Ließe sich ein Fütterungsverbot in der Praxis durchsetzen, das bedeutet könnte man durch konsequente Überwachung verhindern, dass Futter ausgestreut wird, und ließe sich zusätzlich die Verringerung der Nahrungsabfälle erreiche, käme es vermehrt zum Hungertod von Nestlingen und Jungvögeln und zur Schwächung und zu Krankheiten bei erwachsenen Tieren. Aus diesem Grunde rechnet Prof. Dr. Nicolai, ehemals wissenschaftlicher Direktor des Instituts für Vogelforschung "Vogelwarte Helgoland", konsequent durchgeführte Fütterungsverbote den Tötungsmaßnahmen zu.
Die in den Städten lebenden verwilderten Tauben sind vollständig vom Menschen abhängig. Ein konsequent durchgeführtes Fütterungsverbot ist daher eine Methode der Reduzierung der Stadttauben durch langsamen Hungertod. Demgegenüber besteht seitens der Gemeinde eine Pflicht zur Versorgung der Tiere, hergeleitet aus ihrer Eigenschaft als Fundtiere, vgl. § 965 Abs. 2 BGB.

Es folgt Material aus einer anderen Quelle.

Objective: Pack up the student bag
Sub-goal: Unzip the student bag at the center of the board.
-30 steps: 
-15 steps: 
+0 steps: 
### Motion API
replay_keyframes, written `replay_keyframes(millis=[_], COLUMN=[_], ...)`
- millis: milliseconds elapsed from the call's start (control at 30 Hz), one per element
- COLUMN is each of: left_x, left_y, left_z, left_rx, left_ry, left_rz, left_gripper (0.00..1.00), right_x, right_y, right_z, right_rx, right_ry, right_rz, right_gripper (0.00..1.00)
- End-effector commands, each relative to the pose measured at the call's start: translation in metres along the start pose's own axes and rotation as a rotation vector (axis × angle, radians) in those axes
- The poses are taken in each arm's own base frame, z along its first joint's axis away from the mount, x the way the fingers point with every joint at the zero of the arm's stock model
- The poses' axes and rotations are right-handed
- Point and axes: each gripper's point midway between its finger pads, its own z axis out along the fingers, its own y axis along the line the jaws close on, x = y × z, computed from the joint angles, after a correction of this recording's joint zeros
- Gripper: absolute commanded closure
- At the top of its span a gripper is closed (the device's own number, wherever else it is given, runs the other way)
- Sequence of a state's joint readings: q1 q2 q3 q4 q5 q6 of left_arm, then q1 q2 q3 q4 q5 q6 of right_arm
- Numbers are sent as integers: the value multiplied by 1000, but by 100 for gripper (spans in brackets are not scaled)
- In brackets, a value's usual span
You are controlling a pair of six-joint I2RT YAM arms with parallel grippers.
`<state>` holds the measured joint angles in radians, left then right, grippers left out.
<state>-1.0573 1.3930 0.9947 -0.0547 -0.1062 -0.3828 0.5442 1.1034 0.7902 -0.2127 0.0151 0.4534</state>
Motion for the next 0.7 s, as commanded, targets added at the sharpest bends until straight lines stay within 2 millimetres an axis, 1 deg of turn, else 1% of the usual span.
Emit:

Es sollte alles unternommen werden, um wildes Füttern an ungeeigneten Plätzen mit nicht artgerechtem Futter zu unterbinden. Gleichzeitig müssen aber für die Tiere, für welche gerade keine Taubenschläge vorhanden sind, vorübergehende Lösungen in Form von festen Futterplätzen durch sachkundige Personen geschaffen werden. Daher ist es besonders bedauerlich, dass ein direkter Austausch zu der Thematik verweigert wurde.
Zum Abschluss möchte ich Ihnen nochmal verdeutlichen, was es bedeutet, zu verhungern. Neben dem bereits erwähnten geschwächten Immunsystem, wird Herzmuskelmasse abgebaut und nach und Nach erliegen Stoffwechselvorgänge. Über die Zeit werden vermehrt Stresshormone ausgeschüttet und sobald die Kompensationsmechanismen zur Kohlenhydratversorgung des Gehirns erschöpft sind, treten Angstzustände und Bewusstseinsbeeinträchtigungen ein. Dies alles ist ein langsamer quälender Prozess. Erst wenn ein Drittel bis die Hälfte der körpereigenen Proteine aufgebraucht sind, tritt schließlich der Tod ein. Hungern ist ein äußerst schmerzhafter und kräftezehrender Zustand.
Ich bedanke mich für Ihre Zeit. Für Rückfragen stehe ich Ihnen gerne zur Verfügung.